The code is working but I do NOT think it is using the optimzation since my response time is mostly like this Request took 12.1s (inference: 3.0s, init: 1.8s)
Firstly, welcome to the forums, and thanks for providing all these details, which was really helpful.
To be honest, 12s total response time sounds really good for a cold start!
The model init time is where you really see the difference in optimization. 1.8s is great. I unfortunately don’t recall runpod’s init time for unoptimized models, but on banana at least, unoptimized ~= 90-120s (!) vs optimized ~= 2.5s.
The difference in request time vs init+inference (i.e. 7.3s in your example above) is the container boot time (+ any network latency). You should be able to see exactly what’s happening in the banana logs.
Subsequent requests should be super fast, just the inference time. But it depends on your “idle timeout” setting (after this time, the container shuts down again, to save you money… you can make the timeout longer (default is 5s) or set a number of “min workers” to keep things past, but you’ll pay more for keeping the containers alive when no one is using them.

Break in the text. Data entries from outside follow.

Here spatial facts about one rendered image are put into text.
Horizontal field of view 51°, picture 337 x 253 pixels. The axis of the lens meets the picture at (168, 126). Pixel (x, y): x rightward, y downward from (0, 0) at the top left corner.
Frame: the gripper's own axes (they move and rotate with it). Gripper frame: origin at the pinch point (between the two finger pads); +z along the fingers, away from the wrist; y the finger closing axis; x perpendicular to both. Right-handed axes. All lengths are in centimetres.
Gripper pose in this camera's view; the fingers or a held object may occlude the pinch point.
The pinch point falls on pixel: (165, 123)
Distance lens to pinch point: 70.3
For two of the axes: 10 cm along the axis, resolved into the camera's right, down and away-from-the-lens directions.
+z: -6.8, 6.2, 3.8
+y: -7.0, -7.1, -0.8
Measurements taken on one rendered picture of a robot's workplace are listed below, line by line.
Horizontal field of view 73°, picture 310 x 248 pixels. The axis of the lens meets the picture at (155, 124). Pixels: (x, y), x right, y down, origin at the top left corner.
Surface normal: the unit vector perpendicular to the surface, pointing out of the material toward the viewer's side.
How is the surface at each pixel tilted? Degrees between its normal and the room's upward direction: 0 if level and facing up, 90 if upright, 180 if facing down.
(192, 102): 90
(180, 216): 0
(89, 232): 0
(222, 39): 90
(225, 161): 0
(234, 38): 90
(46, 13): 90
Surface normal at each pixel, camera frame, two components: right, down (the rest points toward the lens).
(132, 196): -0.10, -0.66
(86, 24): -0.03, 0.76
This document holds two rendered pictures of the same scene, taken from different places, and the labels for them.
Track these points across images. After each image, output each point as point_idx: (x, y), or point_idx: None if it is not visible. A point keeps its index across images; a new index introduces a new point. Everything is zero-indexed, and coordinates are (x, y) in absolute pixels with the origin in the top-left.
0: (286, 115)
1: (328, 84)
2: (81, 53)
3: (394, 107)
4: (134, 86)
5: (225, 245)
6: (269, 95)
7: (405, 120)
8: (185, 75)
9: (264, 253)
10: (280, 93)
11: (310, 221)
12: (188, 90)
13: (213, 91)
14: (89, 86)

The only other thing I notice is that usually we need a triple-slash (///) for S3 URLs, but I think if it didn’t find the model, you would have gotten an error. Anything else in the logs on the runpod side? Also, if you’re using default bucket and model name - which it seems you are - you should be able to just put MODEL_URL="s3://" and it will figure out the full URL for you.
Hope this helps and let me know if anything wasn’t clear or you have any other questions. And thanks for posting your experience on the forums.